▶ [What the task requires]: Read the records and write them out again exactly.

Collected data

+-------+

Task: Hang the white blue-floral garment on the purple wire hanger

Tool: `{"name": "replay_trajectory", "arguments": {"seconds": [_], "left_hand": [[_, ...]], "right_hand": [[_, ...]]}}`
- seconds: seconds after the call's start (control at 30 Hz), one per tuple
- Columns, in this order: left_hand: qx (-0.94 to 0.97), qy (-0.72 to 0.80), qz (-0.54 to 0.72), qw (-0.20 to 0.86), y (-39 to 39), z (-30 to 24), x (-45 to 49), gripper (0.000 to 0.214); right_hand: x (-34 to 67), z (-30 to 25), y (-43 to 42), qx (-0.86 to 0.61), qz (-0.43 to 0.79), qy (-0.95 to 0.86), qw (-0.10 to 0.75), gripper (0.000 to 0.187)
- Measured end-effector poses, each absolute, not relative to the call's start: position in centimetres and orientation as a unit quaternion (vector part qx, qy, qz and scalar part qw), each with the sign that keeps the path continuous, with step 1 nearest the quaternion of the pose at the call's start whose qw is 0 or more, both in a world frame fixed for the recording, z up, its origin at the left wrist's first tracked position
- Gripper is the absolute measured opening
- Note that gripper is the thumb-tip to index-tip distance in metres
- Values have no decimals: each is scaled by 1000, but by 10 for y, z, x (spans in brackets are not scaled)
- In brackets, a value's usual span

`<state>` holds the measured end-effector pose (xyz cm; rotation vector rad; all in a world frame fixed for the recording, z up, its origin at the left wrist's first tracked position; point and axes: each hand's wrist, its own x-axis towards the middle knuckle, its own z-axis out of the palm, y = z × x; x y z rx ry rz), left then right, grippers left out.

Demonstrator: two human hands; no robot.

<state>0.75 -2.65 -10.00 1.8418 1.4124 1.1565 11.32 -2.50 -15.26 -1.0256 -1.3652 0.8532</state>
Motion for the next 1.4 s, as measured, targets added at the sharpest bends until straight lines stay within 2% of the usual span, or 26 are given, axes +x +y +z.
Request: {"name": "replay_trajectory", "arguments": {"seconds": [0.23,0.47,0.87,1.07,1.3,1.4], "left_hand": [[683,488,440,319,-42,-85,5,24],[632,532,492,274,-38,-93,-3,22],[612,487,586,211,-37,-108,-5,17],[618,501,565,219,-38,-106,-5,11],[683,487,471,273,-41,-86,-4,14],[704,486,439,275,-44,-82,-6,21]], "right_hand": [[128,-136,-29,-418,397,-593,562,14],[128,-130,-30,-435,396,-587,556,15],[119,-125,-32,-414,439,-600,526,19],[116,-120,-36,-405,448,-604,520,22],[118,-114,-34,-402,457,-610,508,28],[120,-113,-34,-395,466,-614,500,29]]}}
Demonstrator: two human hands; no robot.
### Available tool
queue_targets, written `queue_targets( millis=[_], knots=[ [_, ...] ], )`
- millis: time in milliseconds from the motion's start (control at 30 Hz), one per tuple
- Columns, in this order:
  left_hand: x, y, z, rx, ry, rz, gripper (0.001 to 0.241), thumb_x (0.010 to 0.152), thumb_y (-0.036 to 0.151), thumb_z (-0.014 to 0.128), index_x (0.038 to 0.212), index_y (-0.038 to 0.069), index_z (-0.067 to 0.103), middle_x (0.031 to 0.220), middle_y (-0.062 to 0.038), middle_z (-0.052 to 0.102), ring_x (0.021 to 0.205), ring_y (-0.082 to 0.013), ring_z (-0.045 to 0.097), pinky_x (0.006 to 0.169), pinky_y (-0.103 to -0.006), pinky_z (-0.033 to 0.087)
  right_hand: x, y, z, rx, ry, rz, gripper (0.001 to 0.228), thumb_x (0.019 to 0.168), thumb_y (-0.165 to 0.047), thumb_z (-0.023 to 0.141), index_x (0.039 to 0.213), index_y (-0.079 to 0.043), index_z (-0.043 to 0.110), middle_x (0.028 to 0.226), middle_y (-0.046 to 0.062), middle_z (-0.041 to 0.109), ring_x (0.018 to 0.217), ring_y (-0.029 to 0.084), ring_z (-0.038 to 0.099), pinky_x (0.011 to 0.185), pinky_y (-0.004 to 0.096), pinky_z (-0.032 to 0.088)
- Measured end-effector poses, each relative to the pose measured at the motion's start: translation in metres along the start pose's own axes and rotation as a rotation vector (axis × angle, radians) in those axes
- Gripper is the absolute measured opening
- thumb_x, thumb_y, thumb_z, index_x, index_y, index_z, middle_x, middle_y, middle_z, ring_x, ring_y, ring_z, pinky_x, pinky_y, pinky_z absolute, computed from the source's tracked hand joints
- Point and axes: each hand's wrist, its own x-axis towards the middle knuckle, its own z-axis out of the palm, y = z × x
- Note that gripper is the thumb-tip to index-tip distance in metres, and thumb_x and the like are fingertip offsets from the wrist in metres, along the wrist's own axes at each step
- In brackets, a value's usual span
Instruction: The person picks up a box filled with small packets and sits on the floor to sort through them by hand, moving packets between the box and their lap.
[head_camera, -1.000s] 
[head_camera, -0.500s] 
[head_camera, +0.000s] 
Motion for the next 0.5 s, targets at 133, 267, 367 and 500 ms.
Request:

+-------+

▶ [Result of the task]:
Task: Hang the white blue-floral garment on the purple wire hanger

Tool: `{"name": "replay_trajectory", "arguments": {"seconds": [_], "left_hand": [[_, ...]], "right_hand": [[_, ...]]}}`
- seconds: seconds after the call's start (control at 30 Hz), one per tuple
- Columns, in this order: left_hand: qx (-0.94 to 0.97), qy (-0.72 to 0.80), qz (-0.54 to 0.72), qw (-0.20 to 0.86), y (-39 to 39), z (-30 to 24), x (-45 to 49), gripper (0.000 to 0.214); right_hand: x (-34 to 67), z (-30 to 25), y (-43 to 42), qx (-0.86 to 0.61), qz (-0.43 to 0.79), qy (-0.95 to 0.86), qw (-0.10 to 0.75), gripper (0.000 to 0.187)
- Measured end-effector poses, each absolute, not relative to the call's start: position in centimetres and orientation as a unit quaternion (vector part qx, qy, qz and scalar part qw), each with the sign that keeps the path continuous, with step 1 nearest the quaternion of the pose at the call's start whose qw is 0 or more, both in a world frame fixed for the recording, z up, its origin at the left wrist's first tracked position
- Gripper is the absolute measured opening
- Note that gripper is the thumb-tip to index-tip distance in metres
- Values have no decimals: each is scaled by 1000, but by 10 for y, z, x (spans in brackets are not scaled)
- In brackets, a value's usual span

`<state>` holds the measured end-effector pose (xyz cm; rotation vector rad; all in a world frame fixed for the recording, z up, its origin at the left wrist's first tracked position; point and axes: each hand's wrist, its own x-axis towards the middle knuckle, its own z-axis out of the palm, y = z × x; x y z rx ry rz), left then right, grippers left out.

Demonstrator: two human hands; no robot.

<state>0.75 -2.65 -10.00 1.8418 1.4124 1.1565 11.32 -2.50 -15.26 -1.0256 -1.3652 0.8532</state>
Motion for the next 1.4 s, as measured, targets added at the sharpest bends until straight lines stay within 2% of the usual span, or 26 are given, axes +x +y +z.
Request: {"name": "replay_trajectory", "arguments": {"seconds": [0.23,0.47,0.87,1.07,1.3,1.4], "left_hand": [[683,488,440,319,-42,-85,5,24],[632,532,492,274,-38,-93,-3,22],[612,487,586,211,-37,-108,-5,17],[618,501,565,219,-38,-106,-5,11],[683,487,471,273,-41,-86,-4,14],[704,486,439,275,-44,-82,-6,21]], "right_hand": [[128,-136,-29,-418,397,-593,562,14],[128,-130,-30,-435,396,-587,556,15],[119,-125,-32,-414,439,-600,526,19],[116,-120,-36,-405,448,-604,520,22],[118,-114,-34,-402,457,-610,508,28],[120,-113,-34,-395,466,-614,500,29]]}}
Demonstrator: two human hands; no robot.
### Available tool
queue_targets, written `queue_targets( millis=[_], knots=[ [_, ...] ], )`
- millis: time in milliseconds from the motion's start (control at 30 Hz), one per tuple
- Columns, in this order:
  left_hand: x, y, z, rx, ry, rz, gripper (0.001 to 0.241), thumb_x (0.010 to 0.152), thumb_y (-0.036 to 0.151), thumb_z (-0.014 to 0.128), index_x (0.038 to 0.212), index_y (-0.038 to 0.069), index_z (-0.067 to 0.103), middle_x (0.031 to 0.220), middle_y (-0.062 to 0.038), middle_z (-0.052 to 0.102), ring_x (0.021 to 0.205), ring_y (-0.082 to 0.013), ring_z (-0.045 to 0.097), pinky_x (0.006 to 0.169), pinky_y (-0.103 to -0.006), pinky_z (-0.033 to 0.087)
  right_hand: x, y, z, rx, ry, rz, gripper (0.001 to 0.228), thumb_x (0.019 to 0.168), thumb_y (-0.165 to 0.047), thumb_z (-0.023 to 0.141), index_x (0.039 to 0.213), index_y (-0.079 to 0.043), index_z (-0.043 to 0.110), middle_x (0.028 to 0.226), middle_y (-0.046 to 0.062), middle_z (-0.041 to 0.109), ring_x (0.018 to 0.217), ring_y (-0.029 to 0.084), ring_z (-0.038 to 0.099), pinky_x (0.011 to 0.185), pinky_y (-0.004 to 0.096), pinky_z (-0.032 to 0.088)
- Measured end-effector poses, each relative to the pose measured at the motion's start: translation in metres along the start pose's own axes and rotation as a rotation vector (axis × angle, radians) in those axes
- Gripper is the absolute measured opening
- thumb_x, thumb_y, thumb_z, index_x, index_y, index_z, middle_x, middle_y, middle_z, ring_x, ring_y, ring_z, pinky_x, pinky_y, pinky_z absolute, computed from the source's tracked hand joints
- Point and axes: each hand's wrist, its own x-axis towards the middle knuckle, its own z-axis out of the palm, y = z × x
- Note that gripper is the thumb-tip to index-tip distance in metres, and thumb_x and the like are fingertip offsets from the wrist in metres, along the wrist's own axes at each step
- In brackets, a value's usual span
Instruction: The person picks up a box filled with small packets and sits on the floor to sort through them by hand, moving packets between the box and their lap.
[head_camera, -1.000s] 
[head_camera, -0.500s] 
[head_camera, +0.000s] 
Motion for the next 0.5 s, targets at 133, 267, 367 and 500 ms.
Request:

Nothing else is required to complete the exercise.